*TASK PROMPT*
Pictures aside, reproduce exactly each line from the one holding "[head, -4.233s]" through the last line of the material, both ends included.

*DATA PROVIDED*
☆ ☆ ☆ ☆
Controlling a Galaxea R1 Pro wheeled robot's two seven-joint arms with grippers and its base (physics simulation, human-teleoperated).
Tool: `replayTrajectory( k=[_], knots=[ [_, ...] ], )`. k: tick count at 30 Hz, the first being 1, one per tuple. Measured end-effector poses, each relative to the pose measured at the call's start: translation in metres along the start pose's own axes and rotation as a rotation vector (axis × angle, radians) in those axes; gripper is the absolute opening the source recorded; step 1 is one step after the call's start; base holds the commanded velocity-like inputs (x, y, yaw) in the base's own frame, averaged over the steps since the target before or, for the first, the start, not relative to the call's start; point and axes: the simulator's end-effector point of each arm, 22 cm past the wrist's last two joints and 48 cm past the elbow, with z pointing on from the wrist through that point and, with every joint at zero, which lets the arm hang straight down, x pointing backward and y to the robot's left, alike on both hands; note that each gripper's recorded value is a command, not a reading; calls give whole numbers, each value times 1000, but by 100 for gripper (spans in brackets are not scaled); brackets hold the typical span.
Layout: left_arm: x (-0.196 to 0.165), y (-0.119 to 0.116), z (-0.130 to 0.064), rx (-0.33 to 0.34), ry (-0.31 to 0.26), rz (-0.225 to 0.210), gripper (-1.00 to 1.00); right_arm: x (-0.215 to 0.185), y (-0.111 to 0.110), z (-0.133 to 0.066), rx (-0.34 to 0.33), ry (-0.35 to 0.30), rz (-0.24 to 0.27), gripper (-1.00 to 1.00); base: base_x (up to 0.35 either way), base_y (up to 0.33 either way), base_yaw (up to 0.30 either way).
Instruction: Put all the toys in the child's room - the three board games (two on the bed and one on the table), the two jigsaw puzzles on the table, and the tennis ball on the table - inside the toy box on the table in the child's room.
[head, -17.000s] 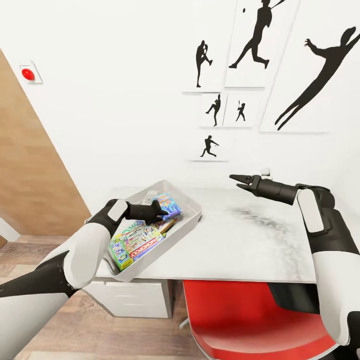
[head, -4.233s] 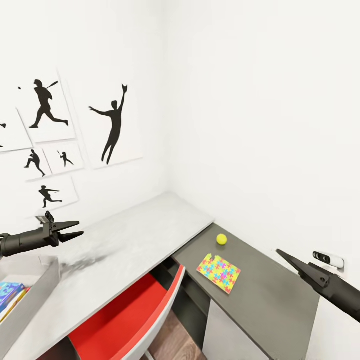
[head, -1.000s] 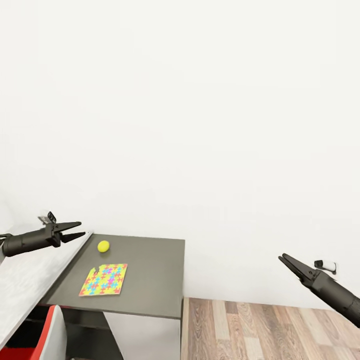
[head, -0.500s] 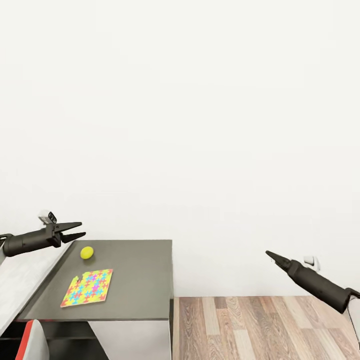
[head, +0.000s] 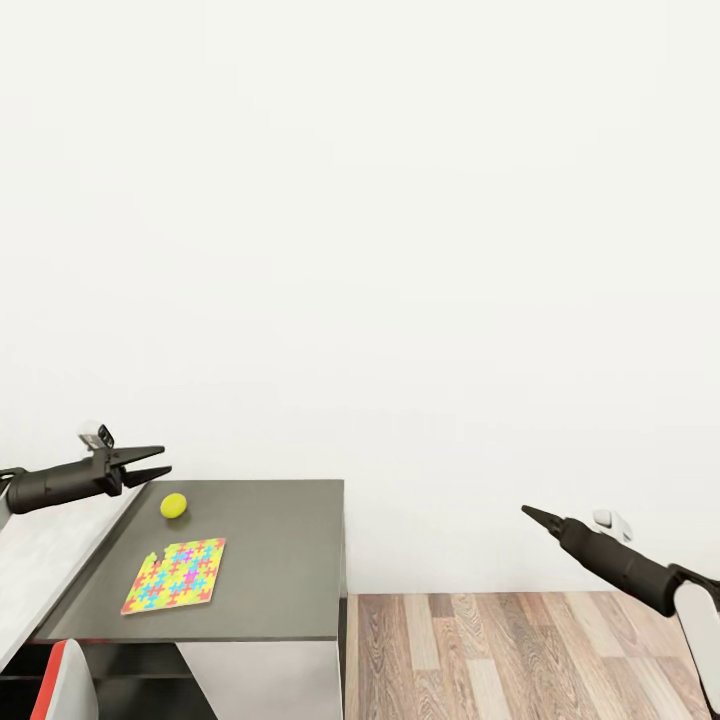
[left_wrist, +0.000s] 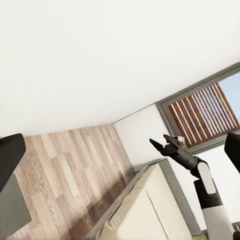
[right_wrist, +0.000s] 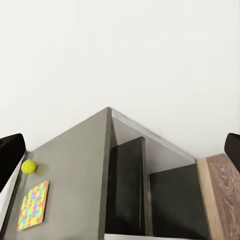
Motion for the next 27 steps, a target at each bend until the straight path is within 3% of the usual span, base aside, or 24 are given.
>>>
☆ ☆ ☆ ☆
*TASK ANSWER*
[head, -4.233s] 
[head, -1.000s] 
[head, -0.500s] 
[head, +0.000s] 
[left_wrist, +0.000s] 
[right_wrist, +0.000s] 
Motion for the next 27 steps, a target at each bend until the straight path is within 3% of the usual span, base aside, or 24 are given.
>>>

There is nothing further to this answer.